Coronavirus e ricoveri: ospedali in affanno. "Posti quasi esauriti in terapia intensiva"

Da Cremona a Lodi cresce l’allerta per i contagi. L’infettivologo Galli: sistema al limite della tenuta. E l’Oms alza il tiro sulla situazione a livello globale: "Minaccia alta"

Coronavirus (Ansa)

Coronavirus (Ansa)

Milano, 29 febbraio 2020 - «Non è una situazione facile e scordatevi che si possa risolvere rapidamente». È chiarissimo Massimo Galli, invettivologo dell’università Statale e dell’ospedale Sacco di Milano, sull’emergenza coronavirus che ieri, in base al bollettino della Protezione civile, era arrivata a 821 contagiati (230 in più in un giorno solo). E a fronte di 46 guariti, altri quattro decessi (due uomini e due donne, tra 70 e 80 anni, lombardi provenienti dalla «zona rossa» del Lodigiano), per un totale di 21 morti in una settimana con un tampone positivo al Covid19.

Ma i contagiati si pesano: i 149 del Veneto sono concentrati tra le province di Padova e Venezia, i 143 dell’Emilia-Romagna nel Piacentino. E in Lombardia, che conta 17 dei 21 decessi, a fine giornata la Regione fornirà un numero diverso dai 474 della Protezione civile, parlando di 531 positivi, di cui 235 in ospedale e 85 in terapia intensiva. I pazienti gravi sono lievitati d’una trentina in poche ore, e gli ospedali delle province più colpite, chiarisce l’assessore al Welfare Giulio Gallera, «sono in affanno»: quel che mercoledì notte è successo a Cremona (quattro pazienti trasferiti alle terapie intensive di Milano) si è ripetuto giovedì notte a Lodi, che ricoverava 50 malati di coronavirus di cui 17 da terapia intensiva, e 15 li ha dovuti mandare al Niguarda. Il sistema lombardo (che ha 900 letti di terapia intensiva, di cui 105 già convertiti ad «aree corona» in 15 ospedali) ha tamponato l’emergenza, «ma è al limite della tenuta», ha chiarito l’infettivologo Galli, convocato insieme a un panel di esperti a spiegare le ragioni «scientifiche» della richiesta al Governo della Regione (diversa da quella del Veneto, che lunedì vuole riaprire le scuole), di prorogare per una settimana le «misure impopolari» che scadono domenica.
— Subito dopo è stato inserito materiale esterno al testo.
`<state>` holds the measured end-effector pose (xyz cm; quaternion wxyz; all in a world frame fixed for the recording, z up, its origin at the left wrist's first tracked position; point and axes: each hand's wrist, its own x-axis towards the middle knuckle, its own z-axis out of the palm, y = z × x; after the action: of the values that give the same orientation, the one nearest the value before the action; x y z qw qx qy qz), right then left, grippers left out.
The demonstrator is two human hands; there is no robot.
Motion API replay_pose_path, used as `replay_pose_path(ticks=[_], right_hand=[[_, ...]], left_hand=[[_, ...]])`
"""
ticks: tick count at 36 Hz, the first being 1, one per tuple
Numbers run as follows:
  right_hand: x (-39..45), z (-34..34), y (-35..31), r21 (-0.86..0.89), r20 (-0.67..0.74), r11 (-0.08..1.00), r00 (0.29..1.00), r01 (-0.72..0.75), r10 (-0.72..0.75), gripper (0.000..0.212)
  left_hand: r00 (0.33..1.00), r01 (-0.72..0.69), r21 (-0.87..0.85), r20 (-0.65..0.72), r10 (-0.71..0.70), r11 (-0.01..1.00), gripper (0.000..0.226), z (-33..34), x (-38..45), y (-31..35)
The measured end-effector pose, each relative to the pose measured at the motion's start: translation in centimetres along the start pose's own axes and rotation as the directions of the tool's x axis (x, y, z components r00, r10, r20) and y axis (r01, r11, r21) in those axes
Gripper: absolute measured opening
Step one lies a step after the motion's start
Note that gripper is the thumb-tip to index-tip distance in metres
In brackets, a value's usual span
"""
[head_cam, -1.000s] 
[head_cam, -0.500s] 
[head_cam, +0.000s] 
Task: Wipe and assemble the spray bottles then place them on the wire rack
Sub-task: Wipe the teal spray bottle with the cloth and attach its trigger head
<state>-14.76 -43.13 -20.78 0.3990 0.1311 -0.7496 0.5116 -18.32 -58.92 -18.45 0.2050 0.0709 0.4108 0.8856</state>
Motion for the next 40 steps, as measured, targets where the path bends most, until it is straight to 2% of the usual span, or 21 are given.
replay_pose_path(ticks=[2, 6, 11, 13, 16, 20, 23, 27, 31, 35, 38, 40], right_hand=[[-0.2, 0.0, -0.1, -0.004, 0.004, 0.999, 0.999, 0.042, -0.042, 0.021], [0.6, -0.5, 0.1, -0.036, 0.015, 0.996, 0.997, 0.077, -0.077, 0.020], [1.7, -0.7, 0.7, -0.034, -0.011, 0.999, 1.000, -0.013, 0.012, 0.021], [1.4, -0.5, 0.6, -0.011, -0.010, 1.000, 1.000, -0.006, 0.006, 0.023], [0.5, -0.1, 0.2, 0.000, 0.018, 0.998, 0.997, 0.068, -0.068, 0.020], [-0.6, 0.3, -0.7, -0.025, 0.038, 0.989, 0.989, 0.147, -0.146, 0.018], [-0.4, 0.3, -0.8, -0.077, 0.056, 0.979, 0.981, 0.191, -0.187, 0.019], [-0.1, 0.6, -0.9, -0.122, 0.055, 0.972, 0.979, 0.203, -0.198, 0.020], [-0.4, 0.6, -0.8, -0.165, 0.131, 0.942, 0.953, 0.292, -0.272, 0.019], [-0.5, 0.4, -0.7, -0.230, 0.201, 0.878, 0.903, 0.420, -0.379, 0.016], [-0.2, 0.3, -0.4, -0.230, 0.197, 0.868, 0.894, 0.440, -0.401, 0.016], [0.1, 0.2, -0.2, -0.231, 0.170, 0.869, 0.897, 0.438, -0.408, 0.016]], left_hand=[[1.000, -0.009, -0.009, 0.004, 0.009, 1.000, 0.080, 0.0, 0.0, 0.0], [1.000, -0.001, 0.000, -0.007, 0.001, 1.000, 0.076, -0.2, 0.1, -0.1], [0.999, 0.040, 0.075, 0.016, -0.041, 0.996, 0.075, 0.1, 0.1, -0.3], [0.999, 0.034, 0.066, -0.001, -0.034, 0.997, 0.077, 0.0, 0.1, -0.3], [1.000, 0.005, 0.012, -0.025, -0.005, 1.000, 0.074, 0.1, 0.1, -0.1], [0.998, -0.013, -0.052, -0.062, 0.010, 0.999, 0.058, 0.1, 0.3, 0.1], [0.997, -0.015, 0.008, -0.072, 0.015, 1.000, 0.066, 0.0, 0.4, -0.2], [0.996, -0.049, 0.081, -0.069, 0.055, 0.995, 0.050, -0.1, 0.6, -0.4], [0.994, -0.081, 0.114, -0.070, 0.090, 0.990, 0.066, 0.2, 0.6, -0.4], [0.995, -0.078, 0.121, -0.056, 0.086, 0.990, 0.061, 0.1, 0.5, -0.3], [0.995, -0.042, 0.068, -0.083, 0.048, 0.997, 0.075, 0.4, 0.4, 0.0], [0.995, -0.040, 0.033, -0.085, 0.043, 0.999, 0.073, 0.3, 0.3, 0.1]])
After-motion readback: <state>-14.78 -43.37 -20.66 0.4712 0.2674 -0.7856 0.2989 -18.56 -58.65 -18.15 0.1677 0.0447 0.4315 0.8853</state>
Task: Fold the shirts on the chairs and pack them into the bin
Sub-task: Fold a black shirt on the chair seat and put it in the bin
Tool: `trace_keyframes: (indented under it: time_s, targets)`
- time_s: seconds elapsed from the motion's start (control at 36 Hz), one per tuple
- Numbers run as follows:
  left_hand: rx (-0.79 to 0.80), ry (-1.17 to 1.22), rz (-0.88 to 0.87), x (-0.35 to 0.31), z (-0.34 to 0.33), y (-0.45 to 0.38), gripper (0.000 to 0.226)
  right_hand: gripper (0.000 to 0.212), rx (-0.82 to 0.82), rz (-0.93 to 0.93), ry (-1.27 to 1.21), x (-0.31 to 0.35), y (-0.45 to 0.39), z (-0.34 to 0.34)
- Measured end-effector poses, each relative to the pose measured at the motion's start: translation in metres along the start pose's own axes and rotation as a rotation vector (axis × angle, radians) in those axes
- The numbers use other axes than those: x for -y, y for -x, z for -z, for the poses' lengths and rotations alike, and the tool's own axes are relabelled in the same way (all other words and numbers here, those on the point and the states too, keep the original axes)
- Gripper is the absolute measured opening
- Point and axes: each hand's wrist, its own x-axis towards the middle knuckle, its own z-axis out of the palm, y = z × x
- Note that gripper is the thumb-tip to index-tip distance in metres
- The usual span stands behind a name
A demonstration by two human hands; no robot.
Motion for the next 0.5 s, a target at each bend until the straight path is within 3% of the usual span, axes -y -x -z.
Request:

Per rallentare la crescita del contagio in modo che il sistema sanitario riesca a gestirla. Perché l’11% dei contagiati è un operatore sanitario, e «se entrano in crisi gli ospedali – chiariscono gli esperti – sarà un problema curare tutti i pazienti», anche quelli che non smettono di avere infarti e incidenti con l’epidemia. Il pressing degli scienziati, contrario a quello fortissimo delle categorie produttive per «riaprire», si fonda sui numeri della Lombardia, che con 4.435 tamponi eseguiti (75% negativi, 11% positivi, 14% in processazione) dispone, chiarisce il virologo dell’università di Pavia Fausto Baldanti, «della mappatura più precisa in Occidente e forse nel mondo di questa epidemia». Se il Covid-19 per il 90% dei pazienti è «facilmente risolvibile» (ma il 40% ha bisogno d’esser curato in ospedale), il 10% va in terapia intensiva. E questo 10% sta già facendo «soffrire la rianimazione lombarda» quando la distribuzione dei contagiati è circoscritta a quattro province (nel Lodigiano 182, il 34%; nel Cremonese 123, il 23%; 103 nella bassa Val Seriana, provincia di Bergamo, pari al 19%, e 49, il 9%, in un’area del Pavese confinante col Basso Lodigiano), dove abita il 4% della popolazione lombarda, senza toccare le grandi aree urbane se non con casi sparsi che Galli, citando un collega piemontese, definisce «metastatizzazioni». «Questa malattia non è la peste bubbonica ma non è nemmeno una banale influenza», chiarisce Antonio Pesenti, direttore dell’Anestesia e rianimazione del Policlinico di Milano. E quando degenera in polmonite grave «possiamo solo supportare le funzioni vitali, non esiste una terapia specifica né un vaccino». Ma intanto l’epidemia globale di inizia a fare veramente paura dato che l’Organizzazione mondiale della sanità ha alzato l’allerta sulla inaccia, portandola al livello più grave di «molto alta». Il direttore generale Tedros Adhanom Ghebreyesus ha ammesso che l’aumento di casi nei Paesi colpiti è motivo di enorme preoccupazione, dopo aver già parlato ieri di «potenziale pandemico» del Covid-19.